In my opinion, these improvements would make for a much more robust whole home DVR experience.


----------



## bradleys (Oct 31, 2007)

Both ideas have been talked about a lot. For some reason TiVo has not implemented them - at least not yet.


----------



## jcthorne (Jan 28, 2002)

In the mean time, here is how we handle it. We have 3 tivos.

Designate one of them as main unit. For us, its the one in the home theater as it is where we watch the most tv. All scheduling is done on that unit. About once a week I use kmttg to deteremine if there are any scheduling conflicts upcomming on that unit and easily move the extra recording to a secondary unit.

I also have kmttg set up to move the secondary recordings to the main unit shortly there after. All our tv's use the NPL on the main unit with the other essentially being clients and handleing overflow.

Will be nice when the tivo software does it for your but its not that bad.


----------



## ahwman (Jan 24, 2013)

jcthorne said:


> In the mean time, here is how we handle it.

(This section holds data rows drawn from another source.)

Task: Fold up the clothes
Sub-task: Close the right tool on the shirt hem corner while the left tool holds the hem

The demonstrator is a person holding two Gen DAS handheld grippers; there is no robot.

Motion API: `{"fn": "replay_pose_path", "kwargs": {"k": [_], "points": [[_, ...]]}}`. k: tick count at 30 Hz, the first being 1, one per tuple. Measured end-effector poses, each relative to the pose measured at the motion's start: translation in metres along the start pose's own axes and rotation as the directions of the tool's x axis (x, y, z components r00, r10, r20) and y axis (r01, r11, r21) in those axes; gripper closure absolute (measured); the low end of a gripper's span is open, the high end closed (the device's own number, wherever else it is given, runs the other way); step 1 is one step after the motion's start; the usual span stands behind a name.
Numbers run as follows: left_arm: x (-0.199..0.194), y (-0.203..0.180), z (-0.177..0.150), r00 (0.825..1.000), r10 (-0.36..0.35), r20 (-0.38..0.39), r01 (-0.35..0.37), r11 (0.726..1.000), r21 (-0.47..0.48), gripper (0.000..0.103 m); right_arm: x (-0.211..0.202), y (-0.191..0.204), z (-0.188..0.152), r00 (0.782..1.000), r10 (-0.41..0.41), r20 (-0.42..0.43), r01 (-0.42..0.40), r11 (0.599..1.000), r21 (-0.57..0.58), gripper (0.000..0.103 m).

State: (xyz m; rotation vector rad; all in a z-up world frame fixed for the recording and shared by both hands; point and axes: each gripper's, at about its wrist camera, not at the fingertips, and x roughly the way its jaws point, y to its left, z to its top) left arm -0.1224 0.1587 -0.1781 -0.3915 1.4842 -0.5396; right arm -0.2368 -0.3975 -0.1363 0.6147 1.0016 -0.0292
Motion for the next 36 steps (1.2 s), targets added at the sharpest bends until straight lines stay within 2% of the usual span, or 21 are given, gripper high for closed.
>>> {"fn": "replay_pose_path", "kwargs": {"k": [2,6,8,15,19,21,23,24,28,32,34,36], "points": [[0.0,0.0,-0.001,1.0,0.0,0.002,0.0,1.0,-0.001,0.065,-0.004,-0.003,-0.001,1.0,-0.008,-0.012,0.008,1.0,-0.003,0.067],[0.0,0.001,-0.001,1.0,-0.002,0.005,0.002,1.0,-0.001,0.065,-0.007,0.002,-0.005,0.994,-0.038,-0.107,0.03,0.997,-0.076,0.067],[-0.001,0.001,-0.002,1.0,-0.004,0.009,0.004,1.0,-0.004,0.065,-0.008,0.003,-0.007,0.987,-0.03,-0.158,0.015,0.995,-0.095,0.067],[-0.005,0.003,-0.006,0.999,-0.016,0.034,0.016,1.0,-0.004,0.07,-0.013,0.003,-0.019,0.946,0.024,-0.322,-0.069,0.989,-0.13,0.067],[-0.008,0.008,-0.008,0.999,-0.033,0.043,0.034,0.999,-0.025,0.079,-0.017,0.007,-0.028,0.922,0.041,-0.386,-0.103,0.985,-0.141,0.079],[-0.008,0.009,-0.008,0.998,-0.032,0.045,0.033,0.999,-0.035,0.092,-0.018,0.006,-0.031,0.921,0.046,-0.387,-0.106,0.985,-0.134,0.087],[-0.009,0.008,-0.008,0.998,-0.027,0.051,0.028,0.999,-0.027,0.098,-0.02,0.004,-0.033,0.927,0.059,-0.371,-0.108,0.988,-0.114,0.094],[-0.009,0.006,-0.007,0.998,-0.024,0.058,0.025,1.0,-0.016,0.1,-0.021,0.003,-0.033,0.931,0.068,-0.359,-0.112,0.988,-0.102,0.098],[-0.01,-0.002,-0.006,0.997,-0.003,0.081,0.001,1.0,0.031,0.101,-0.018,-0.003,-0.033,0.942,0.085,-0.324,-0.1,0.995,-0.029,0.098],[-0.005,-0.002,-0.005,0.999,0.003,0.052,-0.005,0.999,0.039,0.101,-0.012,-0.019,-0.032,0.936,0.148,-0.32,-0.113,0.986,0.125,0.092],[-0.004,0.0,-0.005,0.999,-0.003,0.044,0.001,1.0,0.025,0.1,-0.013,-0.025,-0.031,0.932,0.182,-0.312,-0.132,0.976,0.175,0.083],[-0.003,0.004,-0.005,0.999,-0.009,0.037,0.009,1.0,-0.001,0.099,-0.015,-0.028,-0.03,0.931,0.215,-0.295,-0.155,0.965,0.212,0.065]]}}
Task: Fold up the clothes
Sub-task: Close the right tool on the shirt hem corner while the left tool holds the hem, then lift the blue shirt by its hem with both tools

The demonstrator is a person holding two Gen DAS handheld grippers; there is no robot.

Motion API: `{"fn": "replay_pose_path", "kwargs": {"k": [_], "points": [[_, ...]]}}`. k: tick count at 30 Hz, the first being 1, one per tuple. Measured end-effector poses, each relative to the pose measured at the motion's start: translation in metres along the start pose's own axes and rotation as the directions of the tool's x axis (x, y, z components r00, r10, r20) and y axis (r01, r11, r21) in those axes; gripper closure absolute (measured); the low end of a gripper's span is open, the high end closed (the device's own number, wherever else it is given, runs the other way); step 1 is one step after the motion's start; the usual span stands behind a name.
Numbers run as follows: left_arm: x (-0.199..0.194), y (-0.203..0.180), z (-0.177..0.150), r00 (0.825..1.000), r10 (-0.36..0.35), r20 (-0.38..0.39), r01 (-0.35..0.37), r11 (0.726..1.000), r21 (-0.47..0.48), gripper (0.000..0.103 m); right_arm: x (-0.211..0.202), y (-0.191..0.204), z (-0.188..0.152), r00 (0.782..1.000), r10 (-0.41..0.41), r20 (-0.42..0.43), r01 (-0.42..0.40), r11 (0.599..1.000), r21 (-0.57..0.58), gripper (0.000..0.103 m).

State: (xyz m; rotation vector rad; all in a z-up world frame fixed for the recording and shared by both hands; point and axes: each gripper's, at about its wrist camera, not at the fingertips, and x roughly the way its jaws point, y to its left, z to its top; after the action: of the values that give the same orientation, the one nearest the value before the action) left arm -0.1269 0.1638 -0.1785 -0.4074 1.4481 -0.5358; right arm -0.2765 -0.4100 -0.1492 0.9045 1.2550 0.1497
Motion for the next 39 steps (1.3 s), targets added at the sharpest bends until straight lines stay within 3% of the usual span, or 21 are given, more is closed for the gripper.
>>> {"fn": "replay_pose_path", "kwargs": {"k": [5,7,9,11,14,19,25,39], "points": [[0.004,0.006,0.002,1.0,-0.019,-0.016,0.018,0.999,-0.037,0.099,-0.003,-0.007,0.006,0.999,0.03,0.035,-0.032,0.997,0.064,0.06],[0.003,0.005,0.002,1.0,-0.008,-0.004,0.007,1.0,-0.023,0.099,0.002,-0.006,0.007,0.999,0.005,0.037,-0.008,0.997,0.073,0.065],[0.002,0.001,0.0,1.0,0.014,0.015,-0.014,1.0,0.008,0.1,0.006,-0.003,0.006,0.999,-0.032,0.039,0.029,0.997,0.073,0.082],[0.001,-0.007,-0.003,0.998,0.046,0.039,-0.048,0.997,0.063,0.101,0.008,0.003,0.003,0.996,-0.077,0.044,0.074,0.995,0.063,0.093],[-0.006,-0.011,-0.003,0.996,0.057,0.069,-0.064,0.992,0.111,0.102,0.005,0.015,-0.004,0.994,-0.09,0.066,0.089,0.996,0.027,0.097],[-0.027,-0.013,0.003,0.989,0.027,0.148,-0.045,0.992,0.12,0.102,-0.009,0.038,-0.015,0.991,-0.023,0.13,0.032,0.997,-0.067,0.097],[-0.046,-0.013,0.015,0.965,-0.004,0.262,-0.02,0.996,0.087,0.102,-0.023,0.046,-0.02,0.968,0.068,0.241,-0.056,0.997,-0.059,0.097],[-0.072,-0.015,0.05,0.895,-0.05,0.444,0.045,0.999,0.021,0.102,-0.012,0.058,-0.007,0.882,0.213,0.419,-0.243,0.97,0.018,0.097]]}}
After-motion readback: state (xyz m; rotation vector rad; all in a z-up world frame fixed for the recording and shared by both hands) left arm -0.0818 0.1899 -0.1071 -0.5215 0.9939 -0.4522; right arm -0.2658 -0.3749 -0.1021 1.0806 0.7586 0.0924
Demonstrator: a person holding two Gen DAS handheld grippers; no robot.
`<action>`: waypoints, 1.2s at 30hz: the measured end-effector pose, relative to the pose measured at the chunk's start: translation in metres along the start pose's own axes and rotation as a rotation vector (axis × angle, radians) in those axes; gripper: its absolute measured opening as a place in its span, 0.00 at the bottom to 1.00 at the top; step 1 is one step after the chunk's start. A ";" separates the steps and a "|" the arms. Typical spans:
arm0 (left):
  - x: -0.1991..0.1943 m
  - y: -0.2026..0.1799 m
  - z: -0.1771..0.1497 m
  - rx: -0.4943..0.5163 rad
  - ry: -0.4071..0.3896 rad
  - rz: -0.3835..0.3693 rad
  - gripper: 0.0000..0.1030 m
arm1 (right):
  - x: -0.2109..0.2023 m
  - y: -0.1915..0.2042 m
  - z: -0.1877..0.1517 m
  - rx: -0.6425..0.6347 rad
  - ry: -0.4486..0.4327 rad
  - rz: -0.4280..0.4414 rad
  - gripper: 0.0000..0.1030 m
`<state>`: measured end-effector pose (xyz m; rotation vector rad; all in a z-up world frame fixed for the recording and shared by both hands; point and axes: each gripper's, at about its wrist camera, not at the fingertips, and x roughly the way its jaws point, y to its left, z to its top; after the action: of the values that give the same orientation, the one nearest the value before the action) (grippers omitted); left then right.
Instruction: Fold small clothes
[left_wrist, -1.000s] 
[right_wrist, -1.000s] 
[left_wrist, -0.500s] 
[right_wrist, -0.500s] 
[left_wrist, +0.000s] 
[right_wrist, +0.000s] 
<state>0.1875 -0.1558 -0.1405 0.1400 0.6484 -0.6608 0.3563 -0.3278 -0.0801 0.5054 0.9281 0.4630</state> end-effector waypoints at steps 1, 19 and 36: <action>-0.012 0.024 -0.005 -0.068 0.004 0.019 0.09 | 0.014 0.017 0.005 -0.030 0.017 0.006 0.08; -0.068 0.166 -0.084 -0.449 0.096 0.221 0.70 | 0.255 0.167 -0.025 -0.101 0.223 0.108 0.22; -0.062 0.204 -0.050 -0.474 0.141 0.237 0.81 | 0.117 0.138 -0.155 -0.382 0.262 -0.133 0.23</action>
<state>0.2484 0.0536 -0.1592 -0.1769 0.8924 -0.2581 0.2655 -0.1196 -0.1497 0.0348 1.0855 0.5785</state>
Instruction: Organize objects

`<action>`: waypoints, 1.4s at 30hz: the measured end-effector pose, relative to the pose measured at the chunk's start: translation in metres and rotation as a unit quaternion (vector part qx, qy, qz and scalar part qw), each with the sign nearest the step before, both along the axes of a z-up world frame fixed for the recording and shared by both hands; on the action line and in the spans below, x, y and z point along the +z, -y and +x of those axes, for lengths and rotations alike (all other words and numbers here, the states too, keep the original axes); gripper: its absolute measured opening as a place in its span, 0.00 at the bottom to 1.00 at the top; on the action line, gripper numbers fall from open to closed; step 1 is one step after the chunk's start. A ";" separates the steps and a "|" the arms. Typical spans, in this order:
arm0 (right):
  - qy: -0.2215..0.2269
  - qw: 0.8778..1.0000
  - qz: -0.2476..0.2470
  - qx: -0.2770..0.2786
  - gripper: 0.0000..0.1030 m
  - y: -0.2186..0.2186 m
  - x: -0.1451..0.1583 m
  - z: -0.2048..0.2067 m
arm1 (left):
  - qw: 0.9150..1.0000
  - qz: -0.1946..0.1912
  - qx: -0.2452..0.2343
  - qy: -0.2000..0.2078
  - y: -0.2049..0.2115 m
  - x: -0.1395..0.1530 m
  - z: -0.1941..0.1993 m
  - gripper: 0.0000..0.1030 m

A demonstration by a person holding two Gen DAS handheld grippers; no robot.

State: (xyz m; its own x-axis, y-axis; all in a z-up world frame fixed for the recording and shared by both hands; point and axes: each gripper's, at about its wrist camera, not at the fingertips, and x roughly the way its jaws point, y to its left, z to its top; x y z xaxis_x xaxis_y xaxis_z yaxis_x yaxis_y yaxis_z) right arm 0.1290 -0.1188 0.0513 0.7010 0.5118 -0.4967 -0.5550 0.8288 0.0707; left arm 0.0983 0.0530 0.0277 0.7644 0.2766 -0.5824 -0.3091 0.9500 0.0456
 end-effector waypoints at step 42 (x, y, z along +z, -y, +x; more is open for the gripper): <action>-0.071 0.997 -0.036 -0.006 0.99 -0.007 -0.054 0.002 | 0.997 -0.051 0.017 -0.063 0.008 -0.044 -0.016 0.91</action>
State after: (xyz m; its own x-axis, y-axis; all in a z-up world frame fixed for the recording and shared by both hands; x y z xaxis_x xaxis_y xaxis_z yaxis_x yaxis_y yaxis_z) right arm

We have 3 tivos.
> 
> Designate one of them as main unit. For us, its the one in the home theater as it is where we watch the most tv. All scheduling is done on that unit. About once a week I use kmttg to deteremine if there are any scheduling conflicts upcomming on that unit and easily move the extra recording to a secondary unit.
> 
> ...


Thanks for your advice, this is exactly what I was thinking. I came from a 4 tuner setup and never had any scheduling conflicts, so I'm assuming the same will be true with TiVo and that one unit should be able to handle all of my recordings. I'm thinking I'll store all of my DVD's on the other to keep things tidy.

Being new to TiVo, can you enlighten me on the terms "NPL" and "KMTTG"?

Thanks again for your suggestions...


----------



## philhu (Apr 11, 2001)

jcthorne said:


> In the mean time, here is how we handle it. We have 3 tivos.
> 
> I also have kmttg set up to move the secondary recordings to the main unit shortly there after. All our tv's use the NPL on the main unit with the other essentially being clients and handleing overflow.


Interesting idea. How do you get KMTTG to move all items back to the primary tivo? I know it can run as a service and can download .tivo files, but how do you push them to the primary tivo? Do you still have to manually remove the moved shows from the slave Tivos? (I assume yes)

I have 3 tivos too. The primary has 4tb space (2+2) and the others each have 1.5tb, so that would be perfect.


----------